Task directions>
Using the listing below, return each line exactly as it reads.

Provided data>
§ §

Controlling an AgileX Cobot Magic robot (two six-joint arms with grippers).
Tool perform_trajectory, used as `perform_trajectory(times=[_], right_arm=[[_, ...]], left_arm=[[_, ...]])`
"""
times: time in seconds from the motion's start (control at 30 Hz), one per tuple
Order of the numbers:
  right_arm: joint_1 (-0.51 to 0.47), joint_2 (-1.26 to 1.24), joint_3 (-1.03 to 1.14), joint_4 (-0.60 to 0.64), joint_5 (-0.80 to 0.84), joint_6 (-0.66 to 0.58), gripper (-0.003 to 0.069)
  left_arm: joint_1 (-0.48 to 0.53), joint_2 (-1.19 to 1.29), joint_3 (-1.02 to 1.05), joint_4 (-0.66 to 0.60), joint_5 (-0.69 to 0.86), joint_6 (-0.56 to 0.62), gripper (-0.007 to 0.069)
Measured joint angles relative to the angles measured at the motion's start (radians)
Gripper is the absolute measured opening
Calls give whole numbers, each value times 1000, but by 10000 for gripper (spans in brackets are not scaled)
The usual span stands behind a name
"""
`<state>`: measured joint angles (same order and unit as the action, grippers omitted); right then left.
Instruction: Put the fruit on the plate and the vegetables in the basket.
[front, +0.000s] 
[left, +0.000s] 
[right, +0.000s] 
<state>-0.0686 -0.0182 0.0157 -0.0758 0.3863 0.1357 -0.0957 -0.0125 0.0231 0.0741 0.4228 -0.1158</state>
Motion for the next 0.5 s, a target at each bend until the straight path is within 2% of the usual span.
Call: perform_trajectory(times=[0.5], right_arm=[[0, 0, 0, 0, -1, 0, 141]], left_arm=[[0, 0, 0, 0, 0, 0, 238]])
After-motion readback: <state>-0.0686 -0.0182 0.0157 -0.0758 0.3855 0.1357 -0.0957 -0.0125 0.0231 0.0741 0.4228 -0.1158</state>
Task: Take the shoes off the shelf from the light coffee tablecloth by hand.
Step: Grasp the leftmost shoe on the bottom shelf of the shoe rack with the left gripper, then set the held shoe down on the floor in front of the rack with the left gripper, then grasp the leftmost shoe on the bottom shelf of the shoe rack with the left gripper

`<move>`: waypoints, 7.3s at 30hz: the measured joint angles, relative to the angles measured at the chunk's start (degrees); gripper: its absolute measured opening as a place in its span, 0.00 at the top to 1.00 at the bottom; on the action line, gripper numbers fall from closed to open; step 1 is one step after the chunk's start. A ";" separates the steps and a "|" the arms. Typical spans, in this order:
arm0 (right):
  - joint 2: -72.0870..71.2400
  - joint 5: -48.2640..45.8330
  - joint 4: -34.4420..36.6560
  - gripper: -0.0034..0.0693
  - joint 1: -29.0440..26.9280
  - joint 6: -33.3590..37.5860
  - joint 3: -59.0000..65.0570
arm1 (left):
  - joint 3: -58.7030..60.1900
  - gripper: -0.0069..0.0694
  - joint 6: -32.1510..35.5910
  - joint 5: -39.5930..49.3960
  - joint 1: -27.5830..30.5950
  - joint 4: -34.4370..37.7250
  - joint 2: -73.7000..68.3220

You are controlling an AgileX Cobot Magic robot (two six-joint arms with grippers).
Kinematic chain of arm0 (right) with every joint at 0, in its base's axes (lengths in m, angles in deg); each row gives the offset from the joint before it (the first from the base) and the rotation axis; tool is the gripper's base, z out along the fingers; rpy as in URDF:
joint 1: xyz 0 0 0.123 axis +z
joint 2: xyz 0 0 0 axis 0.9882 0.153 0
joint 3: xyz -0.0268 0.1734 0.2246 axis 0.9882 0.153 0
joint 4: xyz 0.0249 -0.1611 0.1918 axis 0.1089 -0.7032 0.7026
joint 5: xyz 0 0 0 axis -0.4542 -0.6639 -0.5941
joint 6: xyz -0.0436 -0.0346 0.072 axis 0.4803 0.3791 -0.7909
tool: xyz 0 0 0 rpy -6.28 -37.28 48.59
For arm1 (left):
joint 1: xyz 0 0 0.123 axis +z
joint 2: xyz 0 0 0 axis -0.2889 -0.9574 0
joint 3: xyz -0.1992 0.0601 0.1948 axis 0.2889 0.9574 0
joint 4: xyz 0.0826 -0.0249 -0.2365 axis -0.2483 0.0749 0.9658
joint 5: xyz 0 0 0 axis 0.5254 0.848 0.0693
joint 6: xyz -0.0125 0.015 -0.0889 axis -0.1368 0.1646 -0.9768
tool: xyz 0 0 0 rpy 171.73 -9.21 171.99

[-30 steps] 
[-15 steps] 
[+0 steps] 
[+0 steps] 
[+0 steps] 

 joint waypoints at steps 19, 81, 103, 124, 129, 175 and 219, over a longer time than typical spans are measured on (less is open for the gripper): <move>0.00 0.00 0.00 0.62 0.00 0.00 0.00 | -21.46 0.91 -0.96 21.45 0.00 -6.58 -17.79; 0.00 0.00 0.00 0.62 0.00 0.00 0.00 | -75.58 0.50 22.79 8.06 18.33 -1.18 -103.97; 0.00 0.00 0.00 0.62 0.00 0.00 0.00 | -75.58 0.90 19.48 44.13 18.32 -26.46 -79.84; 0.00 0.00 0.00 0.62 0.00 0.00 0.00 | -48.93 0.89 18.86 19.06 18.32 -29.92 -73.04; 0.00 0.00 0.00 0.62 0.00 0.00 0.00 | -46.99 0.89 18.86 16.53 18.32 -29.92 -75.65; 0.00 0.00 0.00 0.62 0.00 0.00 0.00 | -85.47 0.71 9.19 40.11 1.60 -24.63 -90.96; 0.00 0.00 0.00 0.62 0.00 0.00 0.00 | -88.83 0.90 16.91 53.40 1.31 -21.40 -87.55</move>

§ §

Output of the exercise>
Controlling an AgileX Cobot Magic robot (two six-joint arms with grippers).
Tool perform_trajectory, used as `perform_trajectory(times=[_], right_arm=[[_, ...]], left_arm=[[_, ...]])`
"""
times: time in seconds from the motion's start (control at 30 Hz), one per tuple
Order of the numbers:
  right_arm: joint_1 (-0.51 to 0.47), joint_2 (-1.26 to 1.24), joint_3 (-1.03 to 1.14), joint_4 (-0.60 to 0.64), joint_5 (-0.80 to 0.84), joint_6 (-0.66 to 0.58), gripper (-0.003 to 0.069)
  left_arm: joint_1 (-0.48 to 0.53), joint_2 (-1.19 to 1.29), joint_3 (-1.02 to 1.05), joint_4 (-0.66 to 0.60), joint_5 (-0.69 to 0.86), joint_6 (-0.56 to 0.62), gripper (-0.007 to 0.069)
Measured joint angles relative to the angles measured at the motion's start (radians)
Gripper is the absolute measured opening
Calls give whole numbers, each value times 1000, but by 10000 for gripper (spans in brackets are not scaled)
The usual span stands behind a name
"""
`<state>`: measured joint angles (same order and unit as the action, grippers omitted); right then left.
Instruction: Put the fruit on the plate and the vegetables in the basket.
[front, +0.000s] 
[left, +0.000s] 
[right, +0.000s] 
<state>-0.0686 -0.0182 0.0157 -0.0758 0.3863 0.1357 -0.0957 -0.0125 0.0231 0.0741 0.4228 -0.1158</state>
Motion for the next 0.5 s, a target at each bend until the straight path is within 2% of the usual span.
Call: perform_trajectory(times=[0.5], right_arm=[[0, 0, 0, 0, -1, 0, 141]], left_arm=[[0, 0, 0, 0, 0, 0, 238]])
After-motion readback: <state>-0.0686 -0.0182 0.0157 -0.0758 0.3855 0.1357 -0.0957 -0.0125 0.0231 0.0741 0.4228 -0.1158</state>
Task: Take the shoes off the shelf from the light coffee tablecloth by hand.
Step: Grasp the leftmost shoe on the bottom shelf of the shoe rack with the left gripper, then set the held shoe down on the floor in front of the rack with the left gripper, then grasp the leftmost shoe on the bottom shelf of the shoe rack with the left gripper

`<move>`: waypoints, 7.3s at 30hz: the measured joint angles, relative to the angles measured at the chunk's start (degrees); gripper: its absolute measured opening as a place in its span, 0.00 at the top to 1.00 at the bottom; on the action line, gripper numbers fall from closed to open; step 1 is one step after the chunk's start. A ";" separates the steps and a "|" the arms. Typical spans, in this order:
arm0 (right):
  - joint 2: -72.0870..71.2400
  - joint 5: -48.2640..45.8330
  - joint 4: -34.4420..36.6560
  - gripper: -0.0034..0.0693
  - joint 1: -29.0440..26.9280
  - joint 6: -33.3590..37.5860
  - joint 3: -59.0000..65.0570
arm1 (left):
  - joint 3: -58.7030..60.1900
  - gripper: -0.0069..0.0694
  - joint 6: -32.1510..35.5910
  - joint 5: -39.5930..49.3960
  - joint 1: -27.5830..30.5950
  - joint 4: -34.4370..37.7250
  - joint 2: -73.7000..68.3220

You are controlling an AgileX Cobot Magic robot (two six-joint arms with grippers).
Kinematic chain of arm0 (right) with every joint at 0, in its base's axes (lengths in m, angles in deg); each row gives the offset from the joint before it (the first from the base) and the rotation axis; tool is the gripper's base, z out along the fingers; rpy as in URDF:
joint 1: xyz 0 0 0.123 axis +z
joint 2: xyz 0 0 0 axis 0.9882 0.153 0
joint 3: xyz -0.0268 0.1734 0.2246 axis 0.9882 0.153 0
joint 4: xyz 0.0249 -0.1611 0.1918 axis 0.1089 -0.7032 0.7026
joint 5: xyz 0 0 0 axis -0.4542 -0.6639 -0.5941
joint 6: xyz -0.0436 -0.0346 0.072 axis 0.4803 0.3791 -0.7909
tool: xyz 0 0 0 rpy -6.28 -37.28 48.59
For arm1 (left):
joint 1: xyz 0 0 0.123 axis +z
joint 2: xyz 0 0 0 axis -0.2889 -0.9574 0
joint 3: xyz -0.1992 0.0601 0.1948 axis 0.2889 0.9574 0
joint 4: xyz 0.0826 -0.0249 -0.2365 axis -0.2483 0.0749 0.9658
joint 5: xyz 0 0 0 axis 0.5254 0.848 0.0693
joint 6: xyz -0.0125 0.015 -0.0889 axis -0.1368 0.1646 -0.9768
tool: xyz 0 0 0 rpy 171.73 -9.21 171.99

[-30 steps] 
[-15 steps] 
[+0 steps] 
[+0 steps] 
[+0 steps] 

 joint waypoints at steps 19, 81, 103, 124, 129, 175 and 219, over a longer time than typical spans are measured on (less is open for the gripper): <move>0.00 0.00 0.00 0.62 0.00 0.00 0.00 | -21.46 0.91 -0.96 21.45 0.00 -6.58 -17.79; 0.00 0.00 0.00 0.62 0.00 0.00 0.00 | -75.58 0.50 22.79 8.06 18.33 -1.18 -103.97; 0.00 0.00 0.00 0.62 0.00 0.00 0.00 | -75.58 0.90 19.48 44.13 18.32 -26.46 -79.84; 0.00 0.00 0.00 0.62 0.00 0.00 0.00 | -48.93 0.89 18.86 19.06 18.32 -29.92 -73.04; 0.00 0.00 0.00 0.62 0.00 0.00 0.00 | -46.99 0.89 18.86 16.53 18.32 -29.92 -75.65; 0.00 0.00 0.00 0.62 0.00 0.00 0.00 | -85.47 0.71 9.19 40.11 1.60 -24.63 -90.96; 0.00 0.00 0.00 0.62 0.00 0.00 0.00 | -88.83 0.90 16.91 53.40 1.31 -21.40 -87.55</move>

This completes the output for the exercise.